Cândido de Oliveira era um nome renomado no futebol português quando foi trazido ao Brasil pelo Flamengo para ser o técnico do time rubro-negro em 1950. O clube não conquistava o Campeonato Carioca desde 1944, e havia visto o "Expresso da Vitória" - histórico time do Vasco da Gama - dominar o cenário no fim dos Anos 1940. Foi buscar então em Além-Mar a um estrategista português, capaz de dar um diferencial tático e estratégico ao time flamenguista. Chegava ao Brasil como o técnico Bi-Campeão Português.

Foi um retumbante fracasso!

Em seu primeiro jogo a frente do Flamengo, pelo Campeonato Carioca de 1950, o time goleou ao Canto do Rio por 4 x 0. Depois empatou com o América e perdeu para o Vasco. Goleou ao Bonsucesso por 7 x 0, mas na sequência perdeu para Botafogo e Fluminense. Voltou a vencer ao Bonsucesso, mas empatou com o Canto do Rio e perdeu em sequência para Olaria, Vasco e Botafogo. No meio desta sequência, jogou dois amistosos, perdendo para o Grêmio e vencendo ao Tamoio. Seu último jogo foi a derrota para o Botafogo por 4 x 2 em 3 de dezembro de 1950. Ficou 13 jogos a frente do time, entre setembro e dezembro de 1950, tendo conseguido só 4 vitórias, e tido 2 empates e 7 derrotas. Sendo que, dentre estes, foram 11 jogos oficiais pelo Carioca de 1950 (3 vitórias - duas no Bonsucesso e uma no Canto do Rio - 2 empates e 6 derrotas). Um fracasso completo.

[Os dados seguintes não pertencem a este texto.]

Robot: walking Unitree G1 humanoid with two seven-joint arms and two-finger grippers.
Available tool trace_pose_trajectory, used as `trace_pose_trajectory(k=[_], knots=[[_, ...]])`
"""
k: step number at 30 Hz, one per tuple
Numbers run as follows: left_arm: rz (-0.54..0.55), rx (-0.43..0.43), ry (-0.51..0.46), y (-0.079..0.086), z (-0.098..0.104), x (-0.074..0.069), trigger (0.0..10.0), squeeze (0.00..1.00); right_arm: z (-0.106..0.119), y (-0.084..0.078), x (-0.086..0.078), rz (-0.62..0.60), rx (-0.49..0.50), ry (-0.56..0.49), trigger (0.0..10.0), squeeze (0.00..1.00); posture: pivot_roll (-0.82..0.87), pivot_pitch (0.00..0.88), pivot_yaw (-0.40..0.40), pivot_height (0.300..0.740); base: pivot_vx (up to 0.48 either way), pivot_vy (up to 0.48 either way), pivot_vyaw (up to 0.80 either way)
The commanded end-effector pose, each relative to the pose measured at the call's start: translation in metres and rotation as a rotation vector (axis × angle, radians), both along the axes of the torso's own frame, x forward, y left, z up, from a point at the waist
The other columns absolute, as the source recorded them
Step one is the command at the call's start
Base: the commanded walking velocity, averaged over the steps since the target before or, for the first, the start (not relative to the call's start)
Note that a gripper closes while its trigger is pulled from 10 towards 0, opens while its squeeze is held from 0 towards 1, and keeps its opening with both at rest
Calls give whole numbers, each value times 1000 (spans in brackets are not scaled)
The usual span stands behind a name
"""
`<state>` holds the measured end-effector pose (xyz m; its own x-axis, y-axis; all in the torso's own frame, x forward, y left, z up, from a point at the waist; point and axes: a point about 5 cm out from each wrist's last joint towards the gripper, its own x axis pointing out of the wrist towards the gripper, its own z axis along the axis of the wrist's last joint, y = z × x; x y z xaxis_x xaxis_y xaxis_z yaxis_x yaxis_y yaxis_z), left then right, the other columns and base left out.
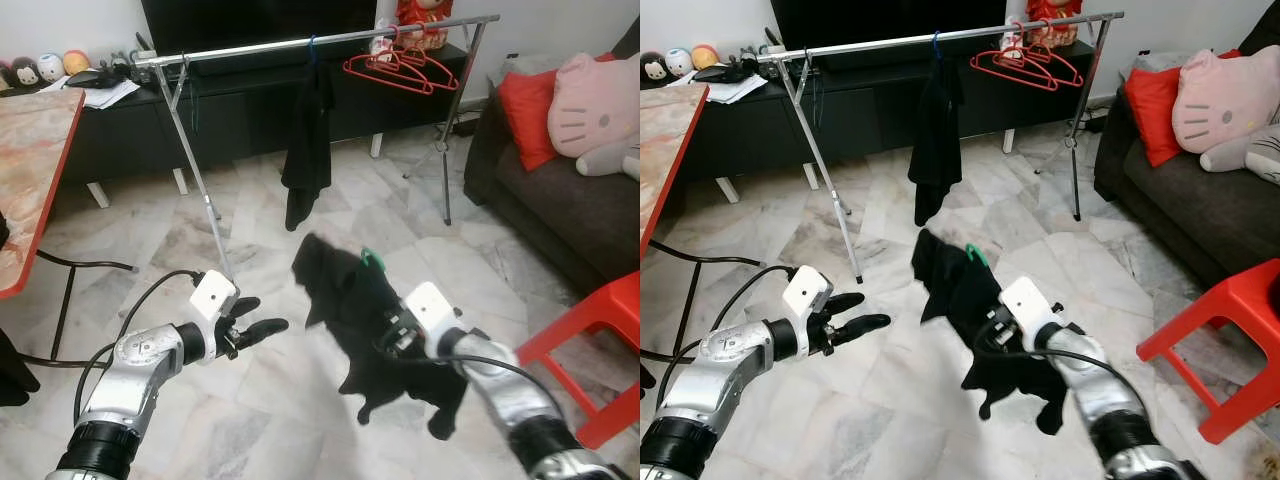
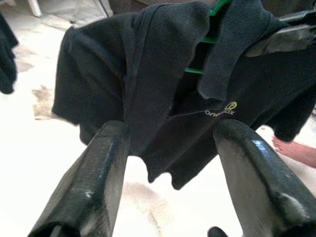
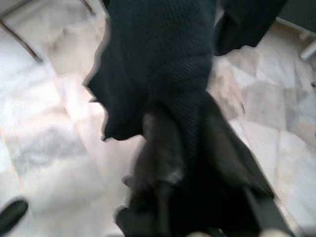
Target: Hang hanger
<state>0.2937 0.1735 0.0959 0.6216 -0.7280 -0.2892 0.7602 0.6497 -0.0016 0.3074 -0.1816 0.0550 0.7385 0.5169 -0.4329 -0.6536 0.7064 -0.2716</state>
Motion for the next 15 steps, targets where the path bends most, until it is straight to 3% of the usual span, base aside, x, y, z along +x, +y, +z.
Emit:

Depois de sua passagem pelo Rio de Janeiro, na temporada 1952-53 ainda veio a ser o técnico do Porto (o Sporting foi o campeão da temporada, e o Porto terminou em 4º lugar). Nas temporadas 1956-57 e 1957-58 foi o técnico da Acadêmica de Coimbra (6º lugar e 9º lugar respectivamente). Faleceu naquele ano de 1958 em Estocolmo, na Suécia, durante a Copa do Mundo daquele ano - que seria conquistada pelo Brasil, onde estava trabalhando como comentarista - após sofrer um infarto. Tinha 61 anos quando faleceu.

Sua passagem pelo Flamengo foi sua única experiência profissional fora do futebol de Portugal.